Desafios para garantir a permanência de lactantes no mercado de trabalho
Enviada em 06/04/2025
Segundo a Organização Mundial da Saúde, a amamentação é recomendada até os dois anos de idade. Entretanto, muitas lactantes encontram dificuldades em conciliar emprego e amamentação, gerando o abandono do mercado de trabalho ou o desmame precoce. Dessa forma, faz-se necessário averiguar os fatores que favorecem esse quadro.
Nesse viés, a Constituição Federal garante o direito ao aleitamento materno. Porém, muitas mulheres enfrentam inúmeros desafios para garantir a amamentação de seus bebes, como a falta de uma rede de apoio e a distancia entre o local de trabalho e o lugar onde a recém-nascido reside. Logo, todos esses fatores levam a lactante a abandonar o mercado de trabalho, impactando a carreira profissional e a renda familiar. À luz dessa perspectiva, é fundamental que o Estado brasileiro crie ferramentas para reverter essa situação.
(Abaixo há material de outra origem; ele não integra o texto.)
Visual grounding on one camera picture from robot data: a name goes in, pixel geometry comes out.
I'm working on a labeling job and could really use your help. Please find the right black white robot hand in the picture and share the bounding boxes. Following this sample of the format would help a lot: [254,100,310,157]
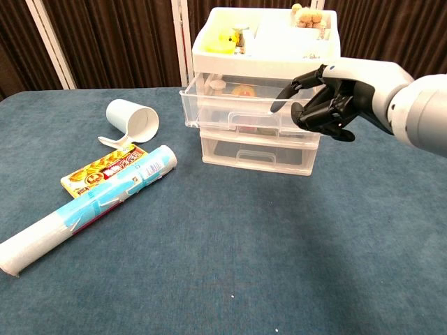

Além disso, conforme o sociólogo Gilberto Freyre: “O ornamento da vida está na forma como um país trata de suas crianças”. Toda via, o desmame precoce traz profundos malefícios para o bebe, como problemas no desenvolvimento cerebral, aparecimento precoce de diabetes e obesidade. Ademais, o desmame precoce é ocasionado, principalmente quando a lactante necessita permanecer no emprego e a empresa não oferta boas condições para a amamentação. Portanto, é necessária que às empresas criem condições básicas para permitir a amamentação.
Depreende-se, portanto, a necessidade de combater esses obstáculos. Logo, o Ministério do Trabalho, deve exigir por meio de leis, que às empresas tenham espaços voltados para a amamentação e criar dispositivos que deem maior flexibilidade de jornada de trabalho à lactante, permitindo assim, a permanência da mulher no mercado de trabalho. Além disso, o Ministério da saúde deve promover palestras sobre a importância da amamentação. Desse modo, o Brasil superaria a problemática em questão e estaria em sintonia com a Organização Mundial da Saúde.